# Work to be completed:
Look in the material below for the line with "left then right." and the line with "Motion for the", then set down exactly those two lines and all lines between, nothing more.

# Recorded data:
▼▼▼

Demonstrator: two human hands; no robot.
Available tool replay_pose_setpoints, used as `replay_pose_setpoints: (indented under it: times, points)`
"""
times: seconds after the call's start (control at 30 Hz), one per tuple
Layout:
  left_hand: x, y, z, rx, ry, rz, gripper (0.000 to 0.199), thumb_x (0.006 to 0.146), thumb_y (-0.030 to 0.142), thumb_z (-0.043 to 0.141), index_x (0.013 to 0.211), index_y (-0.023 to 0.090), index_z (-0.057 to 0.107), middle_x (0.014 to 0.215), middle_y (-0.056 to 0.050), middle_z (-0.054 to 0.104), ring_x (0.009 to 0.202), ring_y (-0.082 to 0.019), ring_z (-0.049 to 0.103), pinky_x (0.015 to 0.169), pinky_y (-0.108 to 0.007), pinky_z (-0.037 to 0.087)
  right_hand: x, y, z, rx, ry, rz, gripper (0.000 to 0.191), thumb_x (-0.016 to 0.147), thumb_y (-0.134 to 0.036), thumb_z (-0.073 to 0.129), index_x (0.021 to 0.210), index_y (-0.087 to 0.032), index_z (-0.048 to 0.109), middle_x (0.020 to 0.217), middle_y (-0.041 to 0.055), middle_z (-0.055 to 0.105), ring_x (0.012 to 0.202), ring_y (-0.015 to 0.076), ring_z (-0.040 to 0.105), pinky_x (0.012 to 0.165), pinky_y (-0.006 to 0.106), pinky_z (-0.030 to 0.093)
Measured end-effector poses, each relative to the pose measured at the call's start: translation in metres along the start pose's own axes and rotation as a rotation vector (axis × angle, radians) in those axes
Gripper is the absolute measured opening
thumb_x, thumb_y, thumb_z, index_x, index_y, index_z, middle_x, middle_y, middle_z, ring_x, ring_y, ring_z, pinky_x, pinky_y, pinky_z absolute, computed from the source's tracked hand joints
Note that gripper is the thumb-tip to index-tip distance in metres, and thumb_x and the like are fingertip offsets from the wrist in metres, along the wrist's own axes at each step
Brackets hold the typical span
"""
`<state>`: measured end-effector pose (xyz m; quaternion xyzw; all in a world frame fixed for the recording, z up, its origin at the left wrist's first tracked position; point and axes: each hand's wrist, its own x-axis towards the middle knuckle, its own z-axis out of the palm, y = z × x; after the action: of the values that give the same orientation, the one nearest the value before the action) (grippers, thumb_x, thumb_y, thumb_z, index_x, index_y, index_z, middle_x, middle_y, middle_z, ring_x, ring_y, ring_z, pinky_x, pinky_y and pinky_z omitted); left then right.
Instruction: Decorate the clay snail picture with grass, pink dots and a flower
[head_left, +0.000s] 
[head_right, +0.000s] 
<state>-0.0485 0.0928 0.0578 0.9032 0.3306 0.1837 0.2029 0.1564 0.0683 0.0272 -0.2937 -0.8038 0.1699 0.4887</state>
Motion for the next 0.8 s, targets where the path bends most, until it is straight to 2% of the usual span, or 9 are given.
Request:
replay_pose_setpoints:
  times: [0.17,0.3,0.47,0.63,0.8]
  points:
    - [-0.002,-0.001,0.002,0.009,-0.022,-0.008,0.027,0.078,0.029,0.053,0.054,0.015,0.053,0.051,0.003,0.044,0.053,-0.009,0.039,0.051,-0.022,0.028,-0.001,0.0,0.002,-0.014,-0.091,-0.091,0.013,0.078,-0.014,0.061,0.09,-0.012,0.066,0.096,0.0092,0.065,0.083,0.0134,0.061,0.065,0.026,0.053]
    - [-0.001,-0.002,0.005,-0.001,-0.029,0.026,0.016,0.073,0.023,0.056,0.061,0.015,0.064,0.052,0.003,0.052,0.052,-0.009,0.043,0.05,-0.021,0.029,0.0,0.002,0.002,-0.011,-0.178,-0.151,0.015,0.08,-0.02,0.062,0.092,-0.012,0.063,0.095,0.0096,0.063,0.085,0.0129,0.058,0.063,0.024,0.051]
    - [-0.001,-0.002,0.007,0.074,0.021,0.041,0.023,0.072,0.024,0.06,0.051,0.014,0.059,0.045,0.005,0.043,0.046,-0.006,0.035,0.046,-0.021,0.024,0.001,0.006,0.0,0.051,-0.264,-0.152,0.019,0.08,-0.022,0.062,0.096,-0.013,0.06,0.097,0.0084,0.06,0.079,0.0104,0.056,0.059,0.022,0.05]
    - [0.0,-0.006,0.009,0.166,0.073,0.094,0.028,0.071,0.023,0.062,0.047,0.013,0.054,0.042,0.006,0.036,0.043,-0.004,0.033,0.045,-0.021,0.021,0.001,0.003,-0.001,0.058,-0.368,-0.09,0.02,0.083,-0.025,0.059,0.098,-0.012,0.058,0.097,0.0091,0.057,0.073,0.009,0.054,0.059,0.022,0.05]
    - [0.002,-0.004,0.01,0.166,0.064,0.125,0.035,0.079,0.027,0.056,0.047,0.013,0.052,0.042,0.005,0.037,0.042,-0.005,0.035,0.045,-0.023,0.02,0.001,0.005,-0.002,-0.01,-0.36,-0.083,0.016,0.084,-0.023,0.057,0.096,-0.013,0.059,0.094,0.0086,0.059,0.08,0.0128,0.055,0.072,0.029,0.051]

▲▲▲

# Answer section:
`<state>`: measured end-effector pose (xyz m; quaternion xyzw; all in a world frame fixed for the recording, z up, its origin at the left wrist's first tracked position; point and axes: each hand's wrist, its own x-axis towards the middle knuckle, its own z-axis out of the palm, y = z × x; after the action: of the values that give the same orientation, the one nearest the value before the action) (grippers, thumb_x, thumb_y, thumb_z, index_x, index_y, index_z, middle_x, middle_y, middle_z, ring_x, ring_y, ring_z, pinky_x, pinky_y and pinky_z omitted); left then right.
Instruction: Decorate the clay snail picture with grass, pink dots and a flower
[head_left, +0.000s] 
[head_right, +0.000s] 
<state>-0.0485 0.0928 0.0578 0.9032 0.3306 0.1837 0.2029 0.1564 0.0683 0.0272 -0.2937 -0.8038 0.1699 0.4887</state>
Motion for the next 0.8 s, targets where the path bends most, until it is straight to 2% of the usual span, or 9 are given.

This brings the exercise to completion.